● TASK DETAILS:
Note each line of the listing that contains the string "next", and copy it.

BEGIN

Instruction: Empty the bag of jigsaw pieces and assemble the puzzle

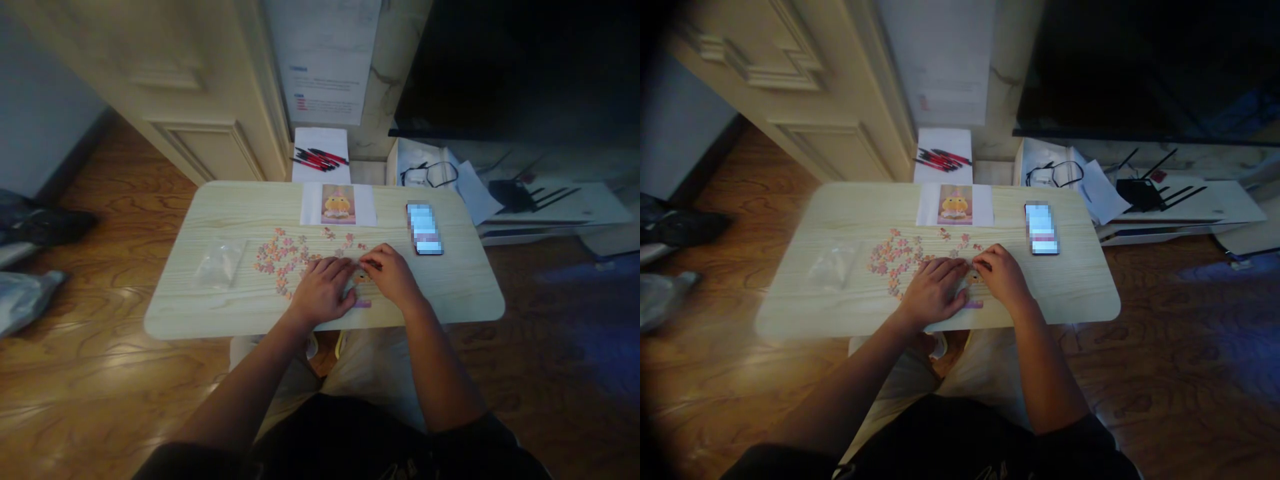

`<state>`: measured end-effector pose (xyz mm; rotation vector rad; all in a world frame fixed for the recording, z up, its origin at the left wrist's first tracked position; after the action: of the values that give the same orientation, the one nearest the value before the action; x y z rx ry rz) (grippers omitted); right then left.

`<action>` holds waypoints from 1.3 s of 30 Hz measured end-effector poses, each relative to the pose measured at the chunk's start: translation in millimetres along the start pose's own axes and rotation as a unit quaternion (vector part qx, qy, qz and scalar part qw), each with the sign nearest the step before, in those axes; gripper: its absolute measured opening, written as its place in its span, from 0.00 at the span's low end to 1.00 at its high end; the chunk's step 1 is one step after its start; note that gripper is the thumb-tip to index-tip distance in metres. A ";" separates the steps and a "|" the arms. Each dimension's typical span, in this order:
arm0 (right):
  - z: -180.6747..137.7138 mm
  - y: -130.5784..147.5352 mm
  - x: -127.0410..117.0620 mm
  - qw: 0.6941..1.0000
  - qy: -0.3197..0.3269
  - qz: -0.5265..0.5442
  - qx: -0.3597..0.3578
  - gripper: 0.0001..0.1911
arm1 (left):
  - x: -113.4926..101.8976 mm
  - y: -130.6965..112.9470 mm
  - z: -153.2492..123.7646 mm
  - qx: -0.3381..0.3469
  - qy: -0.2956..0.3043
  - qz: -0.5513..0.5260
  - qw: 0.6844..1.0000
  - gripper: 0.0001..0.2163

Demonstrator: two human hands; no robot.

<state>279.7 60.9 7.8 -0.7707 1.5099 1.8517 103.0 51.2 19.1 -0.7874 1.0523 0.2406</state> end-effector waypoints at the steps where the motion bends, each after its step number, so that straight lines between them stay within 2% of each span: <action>1: -1.0 0.7 -0.1 1.000 -0.007 0.001 -0.002 0.07 | -0.1 0.3 0.2 -0.005 -0.001 0.004 1.000 0.24; 11: -1.8 7.9 -0.5 0.998 0.009 -0.058 -0.025 0.11 | -0.7 0.0 0.4 -0.017 -0.008 0.026 0.999 0.23; 22: 0.6 7.5 1.0 0.998 0.011 -0.062 -0.032 0.09 | 0.9 0.7 1.1 -0.010 0.005 0.029 1.000 0.23; 27: 1.8 3.7 -0.2 1.000 -0.003 -0.023 -0.012 0.11 | 0.2 0.2 1.6 -0.007 0.008 0.029 1.000 0.23; 33: -2.7 0.3 -4.2 0.999 -0.012 -0.045 0.008 0.06 | 0.5 0.1 1.8 -0.011 0.007 0.030 0.999 0.24; 39: -5.1 7.5 -2.7 0.997 0.007 -0.079 -0.015 0.07 | -0.8 -0.3 2.4 -0.023 0.003 0.029 0.999 0.25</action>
<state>276.0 54.4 13.7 -0.8933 1.3900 1.7585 104.3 52.7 20.6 -0.7991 1.0790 0.3137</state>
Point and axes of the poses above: each hand's wrist, its own z-axis towards the middle knuckle, its own x-axis out of the palm, y = z × x, the point moved 6 cm from there along z, towards the middle knuckle, and after that the axes turned 7 degrees about -z, right-handed, at the moved point
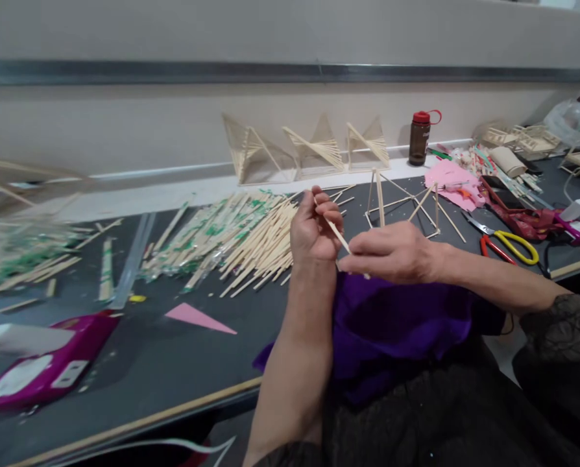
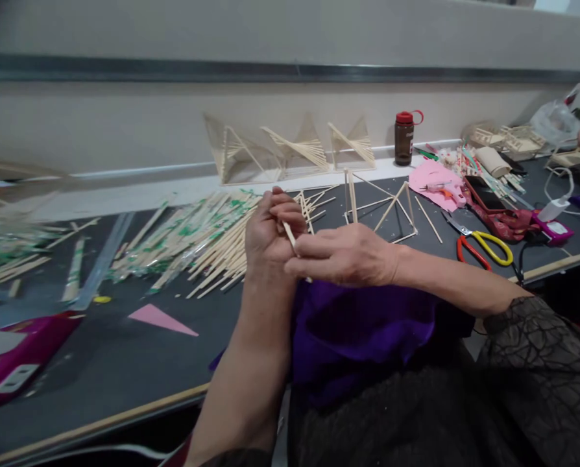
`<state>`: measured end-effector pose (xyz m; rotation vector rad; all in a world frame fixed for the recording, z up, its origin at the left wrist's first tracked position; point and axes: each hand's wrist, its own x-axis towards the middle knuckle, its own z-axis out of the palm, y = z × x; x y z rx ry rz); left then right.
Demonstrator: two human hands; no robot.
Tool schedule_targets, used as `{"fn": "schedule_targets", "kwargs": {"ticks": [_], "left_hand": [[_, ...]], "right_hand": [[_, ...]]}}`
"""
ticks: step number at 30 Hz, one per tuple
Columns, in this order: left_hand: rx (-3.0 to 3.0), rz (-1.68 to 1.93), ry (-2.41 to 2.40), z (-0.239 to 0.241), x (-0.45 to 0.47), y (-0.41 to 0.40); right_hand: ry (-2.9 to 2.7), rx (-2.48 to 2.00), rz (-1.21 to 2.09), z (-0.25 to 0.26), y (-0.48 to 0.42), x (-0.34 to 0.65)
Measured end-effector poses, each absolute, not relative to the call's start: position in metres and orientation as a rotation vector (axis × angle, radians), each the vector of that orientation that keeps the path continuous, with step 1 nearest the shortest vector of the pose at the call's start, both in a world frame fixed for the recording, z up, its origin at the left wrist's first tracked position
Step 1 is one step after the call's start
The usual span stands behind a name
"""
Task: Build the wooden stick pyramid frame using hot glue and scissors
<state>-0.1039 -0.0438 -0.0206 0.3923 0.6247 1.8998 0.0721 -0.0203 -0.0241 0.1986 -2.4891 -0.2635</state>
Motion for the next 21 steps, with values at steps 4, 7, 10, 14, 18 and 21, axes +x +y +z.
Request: {"fn": "schedule_targets", "kwargs": {"ticks": [4, 7, 10, 14, 18, 21], "left_hand": [[0.233, 1.956, 0.714, -0.022, -0.105, -0.036], [0.334, 2.035, 0.872, -0.024, -0.103, -0.034], [0.686, 2.032, 1.019, -0.027, -0.09, -0.038], [1.186, 1.745, 1.114, -0.033, -0.065, -0.049], [1.306, 1.432, 1.227, -0.038, -0.046, -0.056], [1.338, 1.339, 1.221, -0.04, -0.04, -0.057]], "right_hand": [[-2.195, 0.186, 0.238, 0.006, -0.036, 0.107], [-1.995, -0.025, 0.622, 0.033, -0.029, 0.129], [-1.791, -0.299, 0.916, 0.049, -0.003, 0.136], [-1.959, -0.441, 1.114, 0.042, 0.032, 0.129], [-2.077, -0.423, 1.23, 0.025, 0.041, 0.12], [-2.066, -0.427, 1.267, 0.019, 0.04, 0.12]]}}
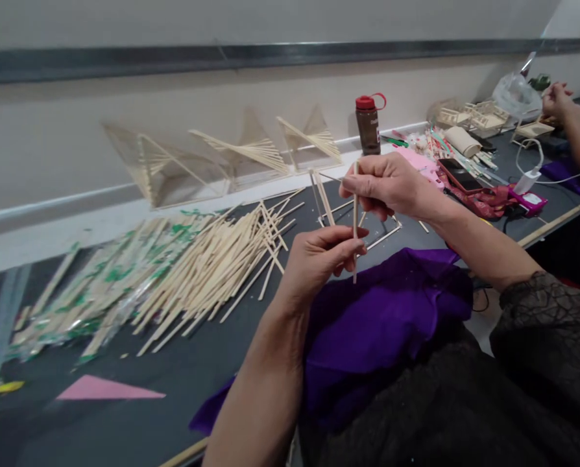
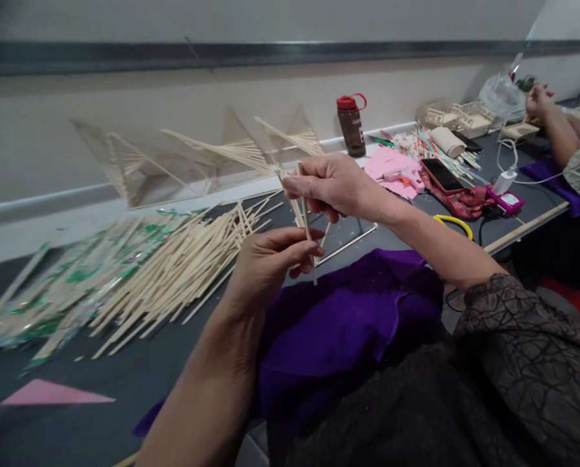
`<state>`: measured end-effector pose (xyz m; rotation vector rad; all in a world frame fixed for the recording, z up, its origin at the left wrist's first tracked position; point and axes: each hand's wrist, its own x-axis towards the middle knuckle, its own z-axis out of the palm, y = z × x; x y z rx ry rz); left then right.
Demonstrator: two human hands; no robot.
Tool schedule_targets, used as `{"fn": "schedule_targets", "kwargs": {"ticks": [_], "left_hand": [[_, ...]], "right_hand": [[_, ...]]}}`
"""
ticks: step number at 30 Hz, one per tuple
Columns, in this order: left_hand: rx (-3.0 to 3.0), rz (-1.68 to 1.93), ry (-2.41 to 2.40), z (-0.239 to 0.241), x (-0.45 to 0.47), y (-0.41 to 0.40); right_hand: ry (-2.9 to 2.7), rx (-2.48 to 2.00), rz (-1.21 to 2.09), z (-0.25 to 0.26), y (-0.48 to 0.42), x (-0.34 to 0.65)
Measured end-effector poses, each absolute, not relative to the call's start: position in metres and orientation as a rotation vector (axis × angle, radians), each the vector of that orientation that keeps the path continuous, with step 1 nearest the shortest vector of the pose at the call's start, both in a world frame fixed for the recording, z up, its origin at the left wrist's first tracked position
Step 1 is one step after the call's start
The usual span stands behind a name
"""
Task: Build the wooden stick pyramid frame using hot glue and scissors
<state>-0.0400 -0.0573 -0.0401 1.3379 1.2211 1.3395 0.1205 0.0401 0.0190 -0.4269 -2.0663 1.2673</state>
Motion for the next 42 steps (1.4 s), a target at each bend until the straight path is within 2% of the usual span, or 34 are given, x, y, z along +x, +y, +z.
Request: {"fn": "schedule_targets", "kwargs": {"ticks": [9, 15, 17, 24, 31, 42], "left_hand": [[1.366, 1.2, 1.157, -0.04, -0.04, -0.058], [1.378, 1.12, 1.164, -0.044, -0.042, -0.055], [1.38, 1.092, 1.167, -0.043, -0.042, -0.056], [1.3, 1.052, 0.929, -0.037, -0.045, -0.069], [1.231, 1.164, 0.821, -0.035, -0.051, -0.07], [1.273, 1.352, 1.056, -0.039, -0.049, -0.057]], "right_hand": [[-1.958, -0.427, 1.29, 0.01, 0.049, 0.135], [-2.101, -0.505, 0.781, 0.017, 0.047, 0.146], [-2.136, -0.478, 0.713, 0.023, 0.045, 0.15], [-2.218, -0.217, 1.202, 0.044, 0.037, 0.149], [-2.079, -0.029, 1.402, 0.044, 0.045, 0.124], [-2.095, -0.56, 0.891, 0.048, 0.032, 0.106]]}}
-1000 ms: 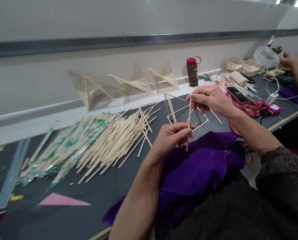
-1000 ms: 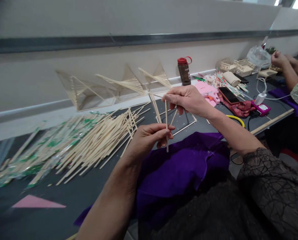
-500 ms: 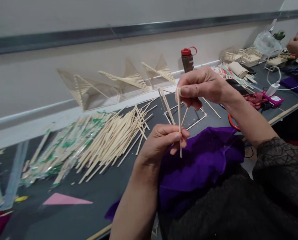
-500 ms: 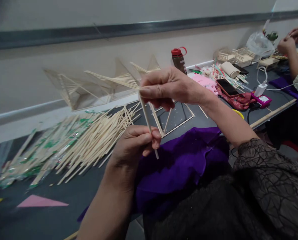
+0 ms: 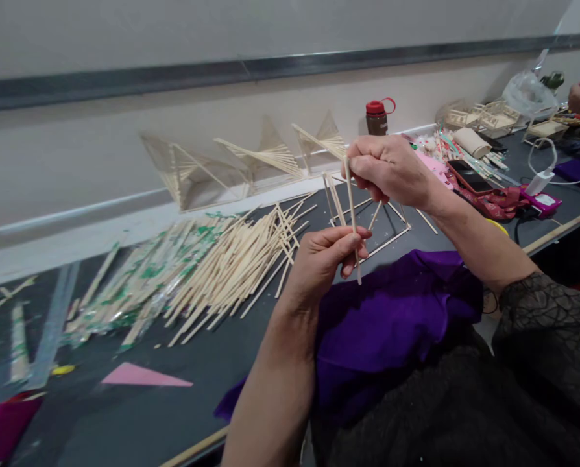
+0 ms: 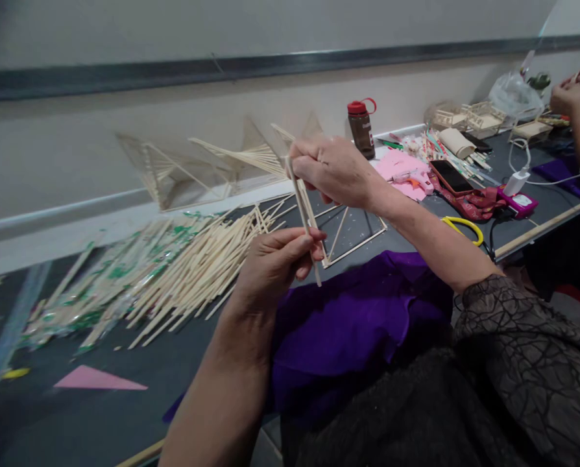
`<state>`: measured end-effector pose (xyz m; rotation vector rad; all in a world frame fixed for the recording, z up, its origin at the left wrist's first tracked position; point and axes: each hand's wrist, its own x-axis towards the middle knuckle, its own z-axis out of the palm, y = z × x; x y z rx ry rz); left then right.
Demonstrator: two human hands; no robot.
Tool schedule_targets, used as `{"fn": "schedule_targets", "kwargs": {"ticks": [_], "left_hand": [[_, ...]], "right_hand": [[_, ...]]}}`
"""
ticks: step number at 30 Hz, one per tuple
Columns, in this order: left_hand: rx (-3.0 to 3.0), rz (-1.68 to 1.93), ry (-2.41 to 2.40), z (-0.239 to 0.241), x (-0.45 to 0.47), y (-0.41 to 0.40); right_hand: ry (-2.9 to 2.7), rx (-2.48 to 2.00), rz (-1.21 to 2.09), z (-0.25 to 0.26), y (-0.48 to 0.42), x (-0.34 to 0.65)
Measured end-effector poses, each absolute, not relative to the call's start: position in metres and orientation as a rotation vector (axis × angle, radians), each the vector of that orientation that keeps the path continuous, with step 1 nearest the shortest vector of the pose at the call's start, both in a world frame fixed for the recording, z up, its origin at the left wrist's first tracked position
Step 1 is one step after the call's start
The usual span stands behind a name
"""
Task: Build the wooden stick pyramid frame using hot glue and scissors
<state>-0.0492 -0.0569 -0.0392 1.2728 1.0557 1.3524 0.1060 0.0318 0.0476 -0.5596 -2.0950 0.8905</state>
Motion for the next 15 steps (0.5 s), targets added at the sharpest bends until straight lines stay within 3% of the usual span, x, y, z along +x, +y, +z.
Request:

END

● THE ANSWER:
Motion for the next 21 steps, with values at steps 4, 7, 10, 14, 18 and 21, axes +x +y +z.
Motion for the next 42 steps (1.4 s), a target at each bend until the straight path is within 2% of the usual span, or 34 are given, x, y, z along +x, +y, +z.
Motion for the next 15 steps (0.5 s), targets added at the sharpest bends until straight lines stay within 3% of the usual span, x, y, z along +x, +y, +z.

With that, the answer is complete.